Task statement - Below are some records. Return exactly the lines from the one containing "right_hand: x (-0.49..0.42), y" through the one containing "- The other", both included, and only those.
※ ※ ※
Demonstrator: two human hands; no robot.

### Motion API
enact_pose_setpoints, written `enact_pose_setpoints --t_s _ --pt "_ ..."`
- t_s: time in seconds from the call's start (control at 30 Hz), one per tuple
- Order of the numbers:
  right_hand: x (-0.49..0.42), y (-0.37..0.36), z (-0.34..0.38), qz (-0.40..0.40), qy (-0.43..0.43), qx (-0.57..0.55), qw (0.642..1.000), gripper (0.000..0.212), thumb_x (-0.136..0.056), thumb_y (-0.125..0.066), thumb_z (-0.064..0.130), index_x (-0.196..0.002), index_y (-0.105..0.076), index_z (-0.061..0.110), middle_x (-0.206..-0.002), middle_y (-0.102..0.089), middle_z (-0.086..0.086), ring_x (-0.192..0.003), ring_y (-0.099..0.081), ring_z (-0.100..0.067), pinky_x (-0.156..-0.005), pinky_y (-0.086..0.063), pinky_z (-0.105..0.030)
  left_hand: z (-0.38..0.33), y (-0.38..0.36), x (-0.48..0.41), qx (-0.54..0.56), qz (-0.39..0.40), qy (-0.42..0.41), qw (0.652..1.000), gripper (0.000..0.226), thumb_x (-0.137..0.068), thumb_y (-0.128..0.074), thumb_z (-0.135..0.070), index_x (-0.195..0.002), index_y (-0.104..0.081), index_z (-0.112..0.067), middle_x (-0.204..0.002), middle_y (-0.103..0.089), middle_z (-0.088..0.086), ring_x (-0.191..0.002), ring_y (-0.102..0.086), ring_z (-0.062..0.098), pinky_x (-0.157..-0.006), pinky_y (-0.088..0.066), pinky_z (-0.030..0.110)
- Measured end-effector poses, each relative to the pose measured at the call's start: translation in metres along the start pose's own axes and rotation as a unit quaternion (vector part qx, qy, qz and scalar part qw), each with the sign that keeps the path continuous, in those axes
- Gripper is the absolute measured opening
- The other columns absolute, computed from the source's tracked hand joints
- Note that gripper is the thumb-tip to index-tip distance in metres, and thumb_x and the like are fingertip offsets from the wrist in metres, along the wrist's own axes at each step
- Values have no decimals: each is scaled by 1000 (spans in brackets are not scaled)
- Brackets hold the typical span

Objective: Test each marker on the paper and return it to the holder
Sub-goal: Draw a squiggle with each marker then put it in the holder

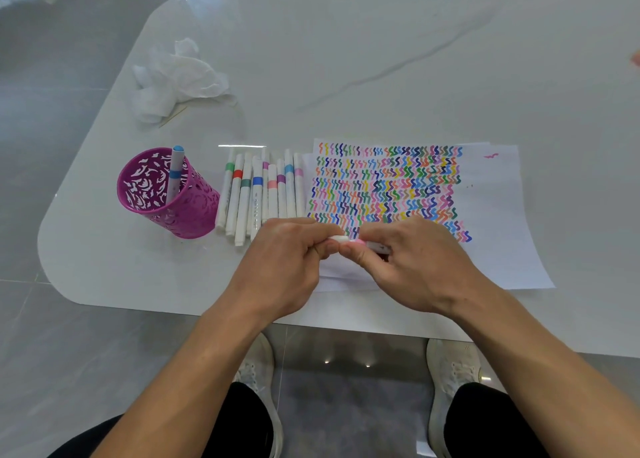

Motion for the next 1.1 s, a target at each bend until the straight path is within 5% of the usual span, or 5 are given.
enact_pose_setpoints --t_s 0.17,0.3,0.57,0.8,1.1 --pt "-1 0 -2 21 -33 -28 999 46 -96 -39 68 -81 -56 27 -57 -49 9 -50 -45 -7 -49 -29 -28 2 4 -2 -9 -20 5 1000 24 -96 -64 -22 -117 -74 -17 -98 -75 -5 -71 -54 1 -71 -39 4" --pt "3 3 -17 27 -47 -120 991 10 -107 -50 35 -114 -44 33 -76 -60 2 -63 -57 -3 -59 -44 -30 13 10 -2 -32 -54 21 998 23 -96 -64 -22 -117 -73 -17 -105 -74 -3 -92 -63 11 -79 -43 14" --pt "6 6 -31 74 -106 -333 934 27 -109 -48 11 -101 -63 32 -99 -74 2 -74 -73 -22 -71 -63 -39 23 2 -4 -124 -21 33 992 27 -94 -66 -17 -121 -69 -19 -127 -64 3 -126 -51 22 -102 -44 36" --pt "5 10 -38 53 -106 -300 947 44 -96 -48 -6 -101 -72 30 -96 -77 -3 -77 -77 -19 -78 -66 -42 23 -4 -3 -133 2 25 991 25 -94 -64 -20 -119 -68 -17 -122 -67 3 -122 -51 23 -106 -37 35" --pt "6 -3 -17 -5 -22 -267 963 16 -93 -77 31 -102 -64 35 -80 -64 6 -69 -59 -11 -61 -47 -20 27 -1 0 -94 2 56 994 24 -95 -62 -24 -119 -67 -27 -128 -54 2 -128 -40 23 -103 -40 36"
Point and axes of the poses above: each hand's wrist, its own x-axis away from the middle knuckle, its own y-axis out of the back of the hand, z = x × y, the point moved 2 cm from there along -x, towards the middle knuckle
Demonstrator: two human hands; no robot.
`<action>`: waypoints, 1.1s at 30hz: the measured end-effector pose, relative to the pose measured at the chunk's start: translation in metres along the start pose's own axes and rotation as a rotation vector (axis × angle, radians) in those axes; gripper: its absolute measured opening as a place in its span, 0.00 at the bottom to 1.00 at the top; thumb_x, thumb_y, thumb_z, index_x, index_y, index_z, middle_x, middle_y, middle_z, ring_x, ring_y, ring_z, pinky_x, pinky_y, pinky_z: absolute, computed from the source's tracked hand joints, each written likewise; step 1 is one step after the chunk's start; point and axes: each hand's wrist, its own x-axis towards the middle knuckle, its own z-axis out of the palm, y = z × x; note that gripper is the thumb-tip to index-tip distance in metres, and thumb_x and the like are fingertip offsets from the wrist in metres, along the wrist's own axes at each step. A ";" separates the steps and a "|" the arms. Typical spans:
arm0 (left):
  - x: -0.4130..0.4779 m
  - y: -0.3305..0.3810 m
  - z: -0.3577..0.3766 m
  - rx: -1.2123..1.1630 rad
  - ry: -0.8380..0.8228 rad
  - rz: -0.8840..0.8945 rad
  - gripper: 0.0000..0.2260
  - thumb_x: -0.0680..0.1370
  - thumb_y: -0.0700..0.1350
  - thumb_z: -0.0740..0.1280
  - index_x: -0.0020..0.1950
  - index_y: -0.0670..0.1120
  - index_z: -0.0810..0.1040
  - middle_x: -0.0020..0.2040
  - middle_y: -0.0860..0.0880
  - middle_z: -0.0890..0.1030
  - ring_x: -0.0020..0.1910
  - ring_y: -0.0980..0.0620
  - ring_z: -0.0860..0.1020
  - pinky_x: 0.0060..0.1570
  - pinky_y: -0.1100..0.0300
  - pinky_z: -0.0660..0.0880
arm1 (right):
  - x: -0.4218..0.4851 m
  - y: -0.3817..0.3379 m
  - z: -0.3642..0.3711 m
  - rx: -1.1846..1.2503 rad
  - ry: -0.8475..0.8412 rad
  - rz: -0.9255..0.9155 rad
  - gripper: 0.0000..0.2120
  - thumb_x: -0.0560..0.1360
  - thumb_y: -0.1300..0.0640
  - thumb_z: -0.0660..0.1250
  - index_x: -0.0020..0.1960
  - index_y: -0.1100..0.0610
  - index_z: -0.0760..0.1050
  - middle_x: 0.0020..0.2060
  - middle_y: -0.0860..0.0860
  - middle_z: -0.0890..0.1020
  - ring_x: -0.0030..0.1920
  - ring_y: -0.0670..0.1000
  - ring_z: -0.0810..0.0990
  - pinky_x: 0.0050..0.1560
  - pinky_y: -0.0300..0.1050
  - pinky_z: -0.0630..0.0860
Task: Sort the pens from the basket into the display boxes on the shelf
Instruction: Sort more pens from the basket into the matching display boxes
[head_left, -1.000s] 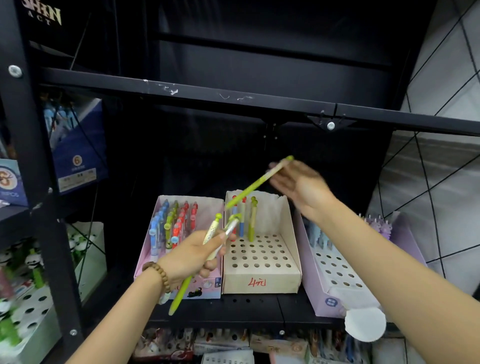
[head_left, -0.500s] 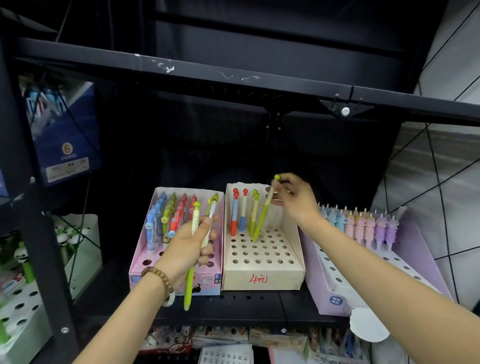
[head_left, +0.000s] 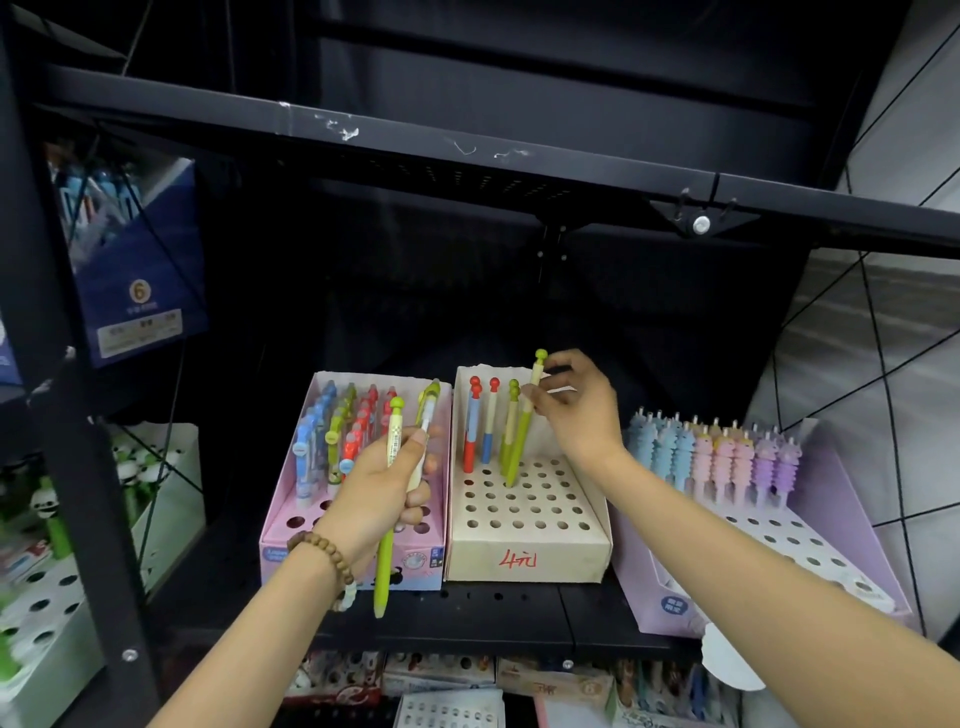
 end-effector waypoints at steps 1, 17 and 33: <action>0.000 0.000 0.000 -0.002 0.000 -0.002 0.12 0.82 0.47 0.57 0.60 0.44 0.74 0.33 0.52 0.72 0.22 0.60 0.63 0.20 0.69 0.62 | -0.003 0.002 0.000 -0.001 0.028 -0.004 0.13 0.71 0.60 0.73 0.47 0.47 0.72 0.38 0.48 0.81 0.40 0.51 0.83 0.44 0.46 0.80; -0.006 0.005 0.004 0.006 -0.123 -0.002 0.11 0.81 0.49 0.57 0.59 0.48 0.74 0.31 0.55 0.71 0.23 0.60 0.64 0.21 0.69 0.63 | -0.028 -0.004 0.002 -0.109 -0.034 0.082 0.09 0.71 0.58 0.73 0.47 0.56 0.73 0.40 0.48 0.75 0.37 0.43 0.73 0.34 0.26 0.70; -0.011 0.011 0.015 0.355 -0.163 0.045 0.11 0.82 0.53 0.53 0.56 0.48 0.68 0.36 0.50 0.71 0.27 0.59 0.70 0.30 0.66 0.70 | -0.040 -0.050 -0.029 0.534 -0.240 0.322 0.07 0.79 0.56 0.62 0.50 0.57 0.78 0.45 0.51 0.84 0.43 0.47 0.85 0.44 0.37 0.80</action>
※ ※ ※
Exercise result -
  right_hand: x (-0.49..0.42), y (-0.37..0.36), z (-0.34..0.38), qz (-0.40..0.40), qy (-0.43..0.43), qx (-0.57..0.55), qw (0.642..1.000), gripper (0.000..0.212), thumb_x (-0.136..0.056), thumb_y (-0.125..0.066), thumb_z (-0.064..0.130), index_x (-0.196..0.002), index_y (-0.105..0.076), index_z (-0.061..0.110), middle_x (-0.206..-0.002), middle_y (-0.102..0.089), middle_z (-0.086..0.086), ring_x (-0.192..0.003), ring_y (-0.099..0.081), ring_z (-0.100..0.067), pinky_x (-0.156..-0.005), pinky_y (-0.086..0.063), pinky_z (-0.105..0.030)
  left_hand: z (-0.38..0.33), y (-0.38..0.36), x (-0.48..0.41), qx (-0.54..0.56), qz (-0.39..0.40), qy (-0.42..0.41), qw (0.652..1.000), gripper (0.000..0.226), thumb_x (-0.137..0.068), thumb_y (-0.128..0.074), thumb_z (-0.135..0.070), index_x (-0.195..0.002), index_y (-0.104..0.081), index_z (-0.112..0.067), middle_x (-0.204..0.002), middle_y (-0.103..0.089), middle_z (-0.088..0.086), ring_x (-0.191..0.002), ring_y (-0.102..0.086), ring_z (-0.062..0.098), pinky_x (-0.157..-0.006), pinky_y (-0.088..0.066), pinky_z (-0.030..0.110)
- Measured end-effector poses, each relative to the pose measured at the call's start: translation in metres along the start pose's own axes and rotation as a unit quaternion (vector part qx, qy, qz and scalar part qw), each with the sign that keeps the path continuous, in those axes
- Gripper is the absolute measured opening
- The other columns absolute, computed from the source's tracked hand joints

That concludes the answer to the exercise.